Estive nos morros do Alemão e da Penha, comunidades abandonadas pelo Estado e dominadas pelo narcotráfico à luz do dia. As forças de pacificação que se sucediam trouxe à região a paz tão esperada, que tão logo saímos lhes foi novamente roubada.

Estive na segurança dos grandes eventos que o Brasil acolheu, da Conferência Mundial do Meio Ambiente Rio 20 em 2012, da Jornada Mundial da Juventude em 2013, da Copa do Mundo em 2014, das Olimpíadas em 2016. Nossa presença ofereceu tranquilidade a todos os envolvidos.

Estive nas greves de caminhoneiros, que tolhiam a sociedade de receber bens mais básicos para sobrevivência. Nas greves de órgãos de segurança pública, que abandonaram, à mercê da insegurança criminosa, o povo em desabrido temor. Nos presídios federais, tomados por presos envolvidos em facções criminosas quase intocáveis.

Estive desde sempre nos 17 mil quilômetros de fronteiras, como sentinela avançada da nossa soberania e ponta de lança do Estado sobre os rincões inabitados de nosso território.

Eu sou o espírito do soldado brasileiro. Encarnado em Fernandes Vieira, André Vidal de Negreiros, Henrique Dias e Felipe Camarão. Encarnado em Caxias, Osório, Sampaio e Max Wolf. Hoje me renovo em todos os homens e mulheres dedicados ao serviço da sociedade, que ao vestirem os uniformes, se espalham por todos os cantos deste nosso imenso país. Do Arroio Chuí ao Monte Caburaí, da Ponta do Seixas à Serra de Contamana, eu me faço representar.

Hoje me renovo também na confiança que a sociedade me dedica pelo passado secular de sucesso e seus exemplos a serem seguidos. Ao tempo em que me preparo para enfrentar, no presente, os complexos desafios políticos e profissionais a exigir serenidade e isenção. Quanto ao futuro que se descortina incerto, diante de um mundo em transformação, resta-me planejamento antecipado às novas condições.

Meu espírito, no próximo 25 de agosto de 2022, Dia do Soldado, estará fortalecido pelas tradições e valores de nossos antepassados. Reconhece, contudo, que se vê turbado pelas tentativas externas de nos envolver em contenciosos que a nós não nos cabe inserir-se. Soldado veste farda institucional, padronizada pelas linhas seguras dos escritos constitucionais. Quando delas é tentado se afastar por causas menos nobres, o meu espírito se põe a sofrer.
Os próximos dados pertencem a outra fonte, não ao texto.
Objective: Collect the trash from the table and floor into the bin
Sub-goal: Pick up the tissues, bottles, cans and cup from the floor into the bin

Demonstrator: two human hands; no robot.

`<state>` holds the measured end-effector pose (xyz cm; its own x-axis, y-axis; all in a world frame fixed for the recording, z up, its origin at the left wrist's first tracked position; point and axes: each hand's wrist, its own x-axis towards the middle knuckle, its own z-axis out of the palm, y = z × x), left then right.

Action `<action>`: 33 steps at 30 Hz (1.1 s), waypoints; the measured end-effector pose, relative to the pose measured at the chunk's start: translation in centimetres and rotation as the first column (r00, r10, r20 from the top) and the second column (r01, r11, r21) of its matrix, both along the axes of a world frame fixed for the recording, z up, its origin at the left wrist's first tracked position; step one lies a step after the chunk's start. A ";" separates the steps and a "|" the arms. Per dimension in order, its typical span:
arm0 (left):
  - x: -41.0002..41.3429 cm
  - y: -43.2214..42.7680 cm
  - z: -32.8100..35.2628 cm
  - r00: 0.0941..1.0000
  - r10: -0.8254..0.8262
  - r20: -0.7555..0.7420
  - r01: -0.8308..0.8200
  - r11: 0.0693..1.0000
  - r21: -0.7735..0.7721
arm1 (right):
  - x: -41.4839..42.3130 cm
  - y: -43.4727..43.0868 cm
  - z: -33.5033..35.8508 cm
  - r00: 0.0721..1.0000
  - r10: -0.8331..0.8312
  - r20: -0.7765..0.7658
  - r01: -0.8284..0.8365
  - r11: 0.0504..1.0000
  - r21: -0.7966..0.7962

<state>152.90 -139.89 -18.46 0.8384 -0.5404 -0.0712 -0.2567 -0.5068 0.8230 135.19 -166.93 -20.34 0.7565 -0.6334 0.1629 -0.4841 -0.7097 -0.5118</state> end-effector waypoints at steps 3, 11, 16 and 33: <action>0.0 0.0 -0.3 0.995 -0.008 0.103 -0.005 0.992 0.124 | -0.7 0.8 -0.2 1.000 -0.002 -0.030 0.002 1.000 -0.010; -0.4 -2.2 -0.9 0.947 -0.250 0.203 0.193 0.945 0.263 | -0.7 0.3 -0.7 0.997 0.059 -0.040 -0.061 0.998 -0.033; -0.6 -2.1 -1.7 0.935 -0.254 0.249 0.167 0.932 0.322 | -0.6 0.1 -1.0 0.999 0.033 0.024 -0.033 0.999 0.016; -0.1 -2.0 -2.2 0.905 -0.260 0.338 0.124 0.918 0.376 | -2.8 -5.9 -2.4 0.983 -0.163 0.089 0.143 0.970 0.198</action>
Inabalável, dormito todas as noites sobre Miguel de Cervantes, nas aventuras do Cavaleiro da Triste Figura, Dom Quixote de La Mancha e seu fiel escudeiro, Sancho Pança: "Vão uns pelo largo campo da ambição soberba, outros pelo da adulação servil e baixa, outros pelo da artificiosa hipocrisia e alguns pelo da religião sincera. Eu, porém, inclinado à minha estrela, vou pela estreita senda da Cavalaria, por cujo exercício desprezo a fazenda, mas não a honra".

Ao acordar, me fardo com a minha cota em malha de aço forjado na temperança, sobre uma camisa em algodão com fios de profissionalismo, para atender à minha perene servidão: o povo brasileiro. Eu sou o espírito do soldado de Caxias. Paz e bem!